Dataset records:
BEGIN
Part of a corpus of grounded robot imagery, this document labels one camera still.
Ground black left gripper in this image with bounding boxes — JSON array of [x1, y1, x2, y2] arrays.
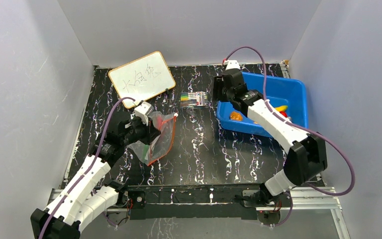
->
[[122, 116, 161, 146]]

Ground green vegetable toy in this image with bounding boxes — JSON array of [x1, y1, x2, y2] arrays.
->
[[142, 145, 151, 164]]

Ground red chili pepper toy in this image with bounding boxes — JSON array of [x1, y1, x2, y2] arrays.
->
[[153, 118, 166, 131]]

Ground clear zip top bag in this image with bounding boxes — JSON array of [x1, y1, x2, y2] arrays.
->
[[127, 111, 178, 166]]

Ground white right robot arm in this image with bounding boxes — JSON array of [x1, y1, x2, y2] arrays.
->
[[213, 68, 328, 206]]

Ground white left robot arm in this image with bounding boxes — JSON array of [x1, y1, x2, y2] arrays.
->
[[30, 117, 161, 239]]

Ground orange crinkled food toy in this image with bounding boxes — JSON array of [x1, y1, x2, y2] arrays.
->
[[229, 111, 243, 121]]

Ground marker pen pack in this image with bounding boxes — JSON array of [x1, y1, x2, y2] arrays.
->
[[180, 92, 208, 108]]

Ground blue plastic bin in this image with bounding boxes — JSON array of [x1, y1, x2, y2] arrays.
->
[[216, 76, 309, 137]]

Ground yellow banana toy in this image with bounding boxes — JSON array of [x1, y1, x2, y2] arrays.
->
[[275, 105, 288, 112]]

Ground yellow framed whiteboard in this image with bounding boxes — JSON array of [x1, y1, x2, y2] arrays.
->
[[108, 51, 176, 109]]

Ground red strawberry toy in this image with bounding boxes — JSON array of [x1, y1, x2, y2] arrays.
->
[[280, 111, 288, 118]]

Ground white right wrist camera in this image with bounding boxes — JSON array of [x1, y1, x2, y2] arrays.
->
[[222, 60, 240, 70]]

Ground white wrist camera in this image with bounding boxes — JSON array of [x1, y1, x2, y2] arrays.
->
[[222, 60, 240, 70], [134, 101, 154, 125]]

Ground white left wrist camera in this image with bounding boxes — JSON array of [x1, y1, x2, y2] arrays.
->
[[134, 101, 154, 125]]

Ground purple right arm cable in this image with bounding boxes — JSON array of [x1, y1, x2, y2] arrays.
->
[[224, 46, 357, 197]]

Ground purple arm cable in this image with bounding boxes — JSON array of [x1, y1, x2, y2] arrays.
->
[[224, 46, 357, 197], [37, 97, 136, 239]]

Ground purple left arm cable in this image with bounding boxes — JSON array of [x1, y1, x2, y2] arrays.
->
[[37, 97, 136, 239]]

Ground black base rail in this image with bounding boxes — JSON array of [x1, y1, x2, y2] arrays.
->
END
▸ **What you have to do**: Report the lines above that have the word "camera" in them.

▸ **Result for this exercise**:
Part of a corpus of grounded robot imagery, this document labels one camera still.
Ground white right wrist camera in this image with bounding boxes — JSON array of [x1, y1, x2, y2] arrays.
Ground white wrist camera in this image with bounding boxes — JSON array of [x1, y1, x2, y2] arrays.
Ground white left wrist camera in this image with bounding boxes — JSON array of [x1, y1, x2, y2] arrays.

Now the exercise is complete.